== Directions ==
Look through the listing below, find every line with the string "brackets", and copy it.

---------- Records shown

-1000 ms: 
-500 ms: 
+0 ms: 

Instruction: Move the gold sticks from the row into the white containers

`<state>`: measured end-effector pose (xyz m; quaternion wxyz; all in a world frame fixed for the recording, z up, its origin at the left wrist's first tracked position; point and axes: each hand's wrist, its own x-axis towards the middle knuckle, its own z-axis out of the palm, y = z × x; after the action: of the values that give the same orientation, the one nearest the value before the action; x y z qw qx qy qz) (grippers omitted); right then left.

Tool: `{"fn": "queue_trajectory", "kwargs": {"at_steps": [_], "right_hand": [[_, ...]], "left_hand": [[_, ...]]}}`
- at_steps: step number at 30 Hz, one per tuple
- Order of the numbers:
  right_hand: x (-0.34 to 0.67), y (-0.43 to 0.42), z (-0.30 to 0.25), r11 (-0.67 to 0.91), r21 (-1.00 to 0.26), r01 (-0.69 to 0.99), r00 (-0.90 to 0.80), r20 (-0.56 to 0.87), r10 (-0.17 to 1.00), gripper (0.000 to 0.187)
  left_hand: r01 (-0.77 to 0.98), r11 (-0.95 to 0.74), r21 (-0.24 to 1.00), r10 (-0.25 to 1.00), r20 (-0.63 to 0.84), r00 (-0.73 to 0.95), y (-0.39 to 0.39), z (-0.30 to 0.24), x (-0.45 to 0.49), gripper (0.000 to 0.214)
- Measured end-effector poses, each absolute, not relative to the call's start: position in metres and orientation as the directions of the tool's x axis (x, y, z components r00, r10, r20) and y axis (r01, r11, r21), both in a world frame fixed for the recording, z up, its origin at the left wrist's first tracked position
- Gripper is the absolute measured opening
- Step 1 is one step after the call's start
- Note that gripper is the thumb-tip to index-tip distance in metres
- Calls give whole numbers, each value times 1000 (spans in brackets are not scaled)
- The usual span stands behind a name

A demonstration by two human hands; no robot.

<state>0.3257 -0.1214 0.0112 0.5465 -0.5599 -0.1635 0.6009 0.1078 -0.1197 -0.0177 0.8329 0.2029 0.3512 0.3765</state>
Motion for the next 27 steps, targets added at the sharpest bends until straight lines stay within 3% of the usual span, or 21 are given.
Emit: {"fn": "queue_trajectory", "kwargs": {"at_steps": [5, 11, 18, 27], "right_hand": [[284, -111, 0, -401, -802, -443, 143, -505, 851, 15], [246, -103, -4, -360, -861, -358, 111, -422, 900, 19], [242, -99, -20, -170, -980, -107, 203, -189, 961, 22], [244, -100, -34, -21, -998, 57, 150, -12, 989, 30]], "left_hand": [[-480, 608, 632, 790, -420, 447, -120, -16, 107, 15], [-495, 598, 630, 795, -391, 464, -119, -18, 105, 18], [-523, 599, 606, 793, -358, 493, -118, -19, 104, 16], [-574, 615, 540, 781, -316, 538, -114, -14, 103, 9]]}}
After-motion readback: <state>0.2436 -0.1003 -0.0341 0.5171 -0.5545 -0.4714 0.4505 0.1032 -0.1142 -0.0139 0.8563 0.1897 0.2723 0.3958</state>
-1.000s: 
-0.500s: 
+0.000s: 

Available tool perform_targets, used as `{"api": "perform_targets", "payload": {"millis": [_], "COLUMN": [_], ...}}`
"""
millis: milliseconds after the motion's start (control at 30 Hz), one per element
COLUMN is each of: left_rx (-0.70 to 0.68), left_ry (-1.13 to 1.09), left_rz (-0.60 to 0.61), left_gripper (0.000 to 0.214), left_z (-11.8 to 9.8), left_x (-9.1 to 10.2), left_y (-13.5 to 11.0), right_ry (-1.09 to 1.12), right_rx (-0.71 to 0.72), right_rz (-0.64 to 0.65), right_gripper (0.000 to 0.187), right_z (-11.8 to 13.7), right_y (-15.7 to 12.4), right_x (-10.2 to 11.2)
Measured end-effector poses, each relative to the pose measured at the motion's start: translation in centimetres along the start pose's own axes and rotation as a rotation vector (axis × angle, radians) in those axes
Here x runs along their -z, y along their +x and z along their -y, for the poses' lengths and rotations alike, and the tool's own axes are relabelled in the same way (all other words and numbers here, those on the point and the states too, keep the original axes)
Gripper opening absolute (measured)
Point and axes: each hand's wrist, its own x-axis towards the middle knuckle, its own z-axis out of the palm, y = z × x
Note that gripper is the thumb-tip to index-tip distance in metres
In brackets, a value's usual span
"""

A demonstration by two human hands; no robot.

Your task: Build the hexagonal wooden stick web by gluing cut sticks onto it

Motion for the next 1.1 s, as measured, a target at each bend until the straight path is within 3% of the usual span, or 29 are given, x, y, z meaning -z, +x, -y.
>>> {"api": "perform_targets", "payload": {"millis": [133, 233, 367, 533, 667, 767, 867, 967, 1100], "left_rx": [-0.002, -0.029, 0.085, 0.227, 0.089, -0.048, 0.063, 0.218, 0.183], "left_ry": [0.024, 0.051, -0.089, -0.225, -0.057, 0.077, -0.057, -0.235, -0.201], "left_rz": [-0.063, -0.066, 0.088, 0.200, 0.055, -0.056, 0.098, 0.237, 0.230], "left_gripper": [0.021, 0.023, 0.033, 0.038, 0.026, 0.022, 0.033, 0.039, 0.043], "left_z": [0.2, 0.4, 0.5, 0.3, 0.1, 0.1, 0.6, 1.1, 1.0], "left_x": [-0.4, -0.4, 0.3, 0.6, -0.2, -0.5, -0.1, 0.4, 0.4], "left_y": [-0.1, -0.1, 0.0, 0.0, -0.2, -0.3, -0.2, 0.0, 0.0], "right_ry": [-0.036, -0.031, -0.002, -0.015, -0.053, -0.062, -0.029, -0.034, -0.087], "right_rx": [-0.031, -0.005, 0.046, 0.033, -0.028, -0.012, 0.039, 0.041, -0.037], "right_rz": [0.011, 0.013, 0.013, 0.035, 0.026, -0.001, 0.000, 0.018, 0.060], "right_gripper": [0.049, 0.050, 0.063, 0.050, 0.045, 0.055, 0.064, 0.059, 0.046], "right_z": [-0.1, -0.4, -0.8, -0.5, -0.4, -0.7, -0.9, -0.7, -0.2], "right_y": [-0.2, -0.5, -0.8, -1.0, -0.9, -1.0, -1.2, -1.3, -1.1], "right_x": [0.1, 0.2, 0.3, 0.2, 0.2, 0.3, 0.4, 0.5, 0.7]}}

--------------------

== Exercise response ==
- Calls give whole numbers, each value times 1000 (spans in brackets are not scaled)
In brackets, a value's usual span

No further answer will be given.